As the State Board of Education debates revisions to the state science education standards, polls continue to show overwhelming support for teaching the origins issue in an open-minded rather than dogmatic fashion. But the defenders of a Darwin-only approach continue to insist that evolution, unlike other controversial subjects, shouldn't be debated but simply accepted as scientific fact.

Of course, Darwin's critics have never denied that some forms of evolution -- changes in the characteristics of a species, such as the color of moths or the beaks of finches -- can be observed and even manipulated to the benefit of humankind. But Darwin's particular claim -- that the appearance of living things, even "organs of extreme perfection,'' can be explained adequately by random variation and natural selection -- is quite controversial.
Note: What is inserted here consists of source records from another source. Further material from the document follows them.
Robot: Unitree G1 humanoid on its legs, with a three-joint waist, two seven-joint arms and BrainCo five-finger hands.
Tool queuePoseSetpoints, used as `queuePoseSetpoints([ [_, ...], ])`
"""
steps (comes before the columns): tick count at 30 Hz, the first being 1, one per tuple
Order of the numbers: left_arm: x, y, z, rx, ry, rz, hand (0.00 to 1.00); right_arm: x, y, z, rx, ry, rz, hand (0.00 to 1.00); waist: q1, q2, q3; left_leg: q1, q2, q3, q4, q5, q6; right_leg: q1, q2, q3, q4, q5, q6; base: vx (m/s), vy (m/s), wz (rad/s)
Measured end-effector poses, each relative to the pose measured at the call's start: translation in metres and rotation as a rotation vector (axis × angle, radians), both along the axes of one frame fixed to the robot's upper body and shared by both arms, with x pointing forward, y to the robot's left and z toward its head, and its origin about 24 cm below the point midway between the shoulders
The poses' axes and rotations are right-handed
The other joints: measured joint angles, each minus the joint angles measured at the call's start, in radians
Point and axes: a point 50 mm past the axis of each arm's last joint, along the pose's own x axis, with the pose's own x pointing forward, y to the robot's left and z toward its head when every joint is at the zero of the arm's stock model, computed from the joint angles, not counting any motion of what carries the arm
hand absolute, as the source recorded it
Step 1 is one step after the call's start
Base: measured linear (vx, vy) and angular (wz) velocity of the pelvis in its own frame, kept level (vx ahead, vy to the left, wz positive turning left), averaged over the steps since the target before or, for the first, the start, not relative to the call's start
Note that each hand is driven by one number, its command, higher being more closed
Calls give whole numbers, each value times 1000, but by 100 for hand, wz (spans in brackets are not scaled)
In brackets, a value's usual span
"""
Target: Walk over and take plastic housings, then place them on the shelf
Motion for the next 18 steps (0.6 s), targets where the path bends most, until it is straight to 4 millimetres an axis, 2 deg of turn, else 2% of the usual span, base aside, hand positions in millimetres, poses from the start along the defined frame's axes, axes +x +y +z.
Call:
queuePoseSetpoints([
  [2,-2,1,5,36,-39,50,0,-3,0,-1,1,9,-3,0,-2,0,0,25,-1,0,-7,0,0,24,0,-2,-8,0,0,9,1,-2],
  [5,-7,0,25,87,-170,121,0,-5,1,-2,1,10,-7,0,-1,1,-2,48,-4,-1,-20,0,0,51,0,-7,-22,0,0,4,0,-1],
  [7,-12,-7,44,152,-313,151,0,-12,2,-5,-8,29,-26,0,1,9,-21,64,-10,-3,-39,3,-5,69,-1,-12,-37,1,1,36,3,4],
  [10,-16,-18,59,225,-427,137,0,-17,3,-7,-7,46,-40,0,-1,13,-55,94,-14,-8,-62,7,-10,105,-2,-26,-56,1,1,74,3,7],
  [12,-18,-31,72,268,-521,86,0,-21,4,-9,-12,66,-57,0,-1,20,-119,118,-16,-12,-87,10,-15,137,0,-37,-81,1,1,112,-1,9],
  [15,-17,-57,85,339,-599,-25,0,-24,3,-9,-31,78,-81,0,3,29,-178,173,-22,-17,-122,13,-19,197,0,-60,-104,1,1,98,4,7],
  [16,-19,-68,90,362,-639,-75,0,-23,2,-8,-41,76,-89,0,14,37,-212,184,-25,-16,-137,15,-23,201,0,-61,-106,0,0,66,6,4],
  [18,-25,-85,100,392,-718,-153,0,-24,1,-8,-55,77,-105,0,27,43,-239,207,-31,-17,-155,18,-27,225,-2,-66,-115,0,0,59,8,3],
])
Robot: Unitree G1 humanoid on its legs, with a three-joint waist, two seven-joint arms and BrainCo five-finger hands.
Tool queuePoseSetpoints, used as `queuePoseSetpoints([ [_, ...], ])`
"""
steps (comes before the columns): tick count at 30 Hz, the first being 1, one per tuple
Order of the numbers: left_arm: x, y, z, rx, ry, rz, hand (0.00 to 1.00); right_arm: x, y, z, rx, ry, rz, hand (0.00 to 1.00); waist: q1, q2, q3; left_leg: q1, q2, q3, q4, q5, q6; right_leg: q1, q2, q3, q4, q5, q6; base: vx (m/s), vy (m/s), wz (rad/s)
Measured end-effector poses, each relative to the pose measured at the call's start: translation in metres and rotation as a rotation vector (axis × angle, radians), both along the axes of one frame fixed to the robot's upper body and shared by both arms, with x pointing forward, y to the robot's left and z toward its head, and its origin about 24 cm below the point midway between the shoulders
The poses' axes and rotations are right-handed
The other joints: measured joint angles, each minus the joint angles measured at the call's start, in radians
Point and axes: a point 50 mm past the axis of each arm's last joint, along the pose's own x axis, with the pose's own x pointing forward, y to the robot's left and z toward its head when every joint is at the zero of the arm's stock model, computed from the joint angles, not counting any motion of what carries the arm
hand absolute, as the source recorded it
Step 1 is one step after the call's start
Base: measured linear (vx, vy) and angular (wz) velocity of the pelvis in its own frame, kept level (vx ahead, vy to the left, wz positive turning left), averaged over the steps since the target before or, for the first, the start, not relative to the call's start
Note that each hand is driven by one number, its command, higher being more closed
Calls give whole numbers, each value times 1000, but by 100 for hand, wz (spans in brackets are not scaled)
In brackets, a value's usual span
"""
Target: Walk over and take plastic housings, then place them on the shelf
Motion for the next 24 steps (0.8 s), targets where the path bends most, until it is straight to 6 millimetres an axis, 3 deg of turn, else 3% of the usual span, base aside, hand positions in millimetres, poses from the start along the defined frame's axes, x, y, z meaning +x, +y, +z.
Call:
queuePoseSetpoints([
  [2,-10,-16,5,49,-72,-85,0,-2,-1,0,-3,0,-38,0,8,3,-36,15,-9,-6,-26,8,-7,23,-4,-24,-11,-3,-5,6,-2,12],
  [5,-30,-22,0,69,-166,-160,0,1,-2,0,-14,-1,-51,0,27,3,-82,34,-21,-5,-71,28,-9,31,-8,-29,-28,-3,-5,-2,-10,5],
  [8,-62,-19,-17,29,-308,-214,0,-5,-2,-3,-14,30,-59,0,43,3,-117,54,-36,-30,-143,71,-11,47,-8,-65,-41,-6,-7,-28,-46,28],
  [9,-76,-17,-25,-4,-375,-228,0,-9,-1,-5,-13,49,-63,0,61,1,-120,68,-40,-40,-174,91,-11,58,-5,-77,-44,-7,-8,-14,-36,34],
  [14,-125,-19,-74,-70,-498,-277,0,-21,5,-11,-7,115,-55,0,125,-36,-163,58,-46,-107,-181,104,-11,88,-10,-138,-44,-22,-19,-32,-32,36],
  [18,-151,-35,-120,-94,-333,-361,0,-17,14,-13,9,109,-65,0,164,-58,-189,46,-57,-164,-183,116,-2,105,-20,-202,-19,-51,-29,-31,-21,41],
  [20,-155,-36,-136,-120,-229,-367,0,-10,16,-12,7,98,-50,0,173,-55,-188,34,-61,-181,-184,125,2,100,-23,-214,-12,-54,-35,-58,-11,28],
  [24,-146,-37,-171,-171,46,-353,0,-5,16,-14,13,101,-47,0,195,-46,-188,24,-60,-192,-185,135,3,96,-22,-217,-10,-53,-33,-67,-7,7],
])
Nonetheless, it is often asserted that some form of Darwinism is the only theory that can legally be taught in public schools because other theories are religious and therefore unconstitutional if presented in a public school. The most authoritative pronouncement we have comes from the U.S. Supreme Court, which in 1987 ruled that a state legislature couldn't require "equal time'' for a biblically based perspective on the issue.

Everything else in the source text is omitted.